In modern CNC systems, the design of a mechanical part and its manufacturing program is highly automated. The part's mechanical dimensions are defined using computer-aided design (CAD) software, and then translated into manufacturing directives by computer-aided manufacturing (CAM) software. The resulting directives are transformed (by "post processor" software) into the specific commands necessary for a particular machine to produce the component, and then are loaded into the CNC machine.

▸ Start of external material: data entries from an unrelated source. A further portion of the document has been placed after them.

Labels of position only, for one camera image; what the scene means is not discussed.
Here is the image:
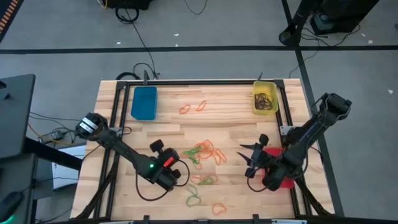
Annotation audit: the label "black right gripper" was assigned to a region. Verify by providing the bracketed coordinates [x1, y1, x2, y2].
[236, 143, 274, 177]

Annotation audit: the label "dark brown rubber band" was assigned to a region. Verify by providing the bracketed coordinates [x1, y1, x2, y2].
[254, 99, 271, 111]
[254, 92, 268, 105]
[259, 93, 274, 106]

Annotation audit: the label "yellow plastic basket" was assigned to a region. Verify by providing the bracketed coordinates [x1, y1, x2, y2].
[252, 80, 279, 115]

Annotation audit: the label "blue plastic basket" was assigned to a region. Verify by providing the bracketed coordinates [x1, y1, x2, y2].
[130, 86, 159, 121]

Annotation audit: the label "red plastic basket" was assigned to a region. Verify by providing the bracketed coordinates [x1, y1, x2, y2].
[263, 147, 295, 190]

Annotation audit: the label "black floor tape strip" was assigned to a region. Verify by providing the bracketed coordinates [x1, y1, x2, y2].
[0, 45, 398, 55]
[281, 0, 345, 218]

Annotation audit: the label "white box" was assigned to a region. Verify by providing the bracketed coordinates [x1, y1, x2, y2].
[51, 145, 87, 190]

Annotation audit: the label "black desk crossbar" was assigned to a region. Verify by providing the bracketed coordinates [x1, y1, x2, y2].
[23, 136, 83, 171]

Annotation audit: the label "black power adapter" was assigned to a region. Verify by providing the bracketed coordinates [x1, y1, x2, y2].
[39, 129, 65, 144]

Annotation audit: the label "black pole stand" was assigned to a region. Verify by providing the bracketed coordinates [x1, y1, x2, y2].
[278, 0, 323, 47]

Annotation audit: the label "black computer mouse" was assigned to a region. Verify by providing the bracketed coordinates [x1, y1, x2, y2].
[0, 190, 25, 222]

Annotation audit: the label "grey desk top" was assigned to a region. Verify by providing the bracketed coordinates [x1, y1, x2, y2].
[0, 73, 36, 159]

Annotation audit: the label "black equipment case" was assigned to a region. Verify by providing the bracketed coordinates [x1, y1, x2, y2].
[310, 0, 381, 36]

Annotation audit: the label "black floor box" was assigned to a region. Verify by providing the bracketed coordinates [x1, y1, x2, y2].
[105, 0, 155, 10]

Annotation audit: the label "black mat orange stripes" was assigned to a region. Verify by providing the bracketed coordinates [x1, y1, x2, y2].
[0, 0, 25, 44]

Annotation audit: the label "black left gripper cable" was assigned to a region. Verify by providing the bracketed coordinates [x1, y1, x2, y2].
[135, 159, 191, 202]

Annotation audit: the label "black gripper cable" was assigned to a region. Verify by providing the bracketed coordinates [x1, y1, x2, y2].
[247, 174, 273, 193]
[135, 159, 191, 202]

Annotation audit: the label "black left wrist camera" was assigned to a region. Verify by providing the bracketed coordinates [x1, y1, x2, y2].
[149, 139, 165, 154]

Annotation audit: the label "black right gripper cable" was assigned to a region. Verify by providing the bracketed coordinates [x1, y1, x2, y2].
[247, 174, 273, 193]

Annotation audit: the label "black cable with plug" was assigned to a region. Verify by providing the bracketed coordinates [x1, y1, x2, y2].
[132, 62, 161, 85]

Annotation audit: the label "coiled black cable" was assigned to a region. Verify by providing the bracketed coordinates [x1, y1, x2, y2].
[114, 5, 140, 25]
[115, 72, 141, 81]

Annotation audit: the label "long black floor cable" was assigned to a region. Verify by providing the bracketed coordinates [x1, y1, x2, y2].
[126, 7, 160, 80]

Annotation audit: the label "black cable loop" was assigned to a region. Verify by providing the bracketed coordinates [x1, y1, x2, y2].
[183, 0, 208, 16]

Since any particular component might require the use of a number of different tools – drills, saws, etc. – modern machines often combine multiple tools into a single "cell". In other installations, a number of different machines are used with an external controller and human or robotic operators that move the component from machine to machine. In either case, the series of steps needed to produce any part is highly automated and produces a part that closely matches the original CAD.
Examples of cnc machine:
CNC Milling Machine: Translate programs consisting of specific numbers and letters to move the spindle (or workpiece) to various locations and depths. Many use G-codes Functions include: face milling, shoulder milling, tapping, drilling and some even offer turning. Today, CNC mills can have 3 to 6 axes. Most CNC Mills require placing your workpiece on or in them and must be at least as big as your workpiece, but new 3 axis machines are being produced that you can put on your workpiece, and can be much smaller.
CNC Lathe Machine:
Cut workpieces while they are rotated. Make fast, precision cuts, generally using indexable tools and drills. Effective for complicated programs designed to make parts that would be infeasible to make on manual lathes. Similar control specifications to CNC mills and can often read G-code. Generally have two axes (X and Z), but newer models have more axes, allowing for more advanced jobs to be machined.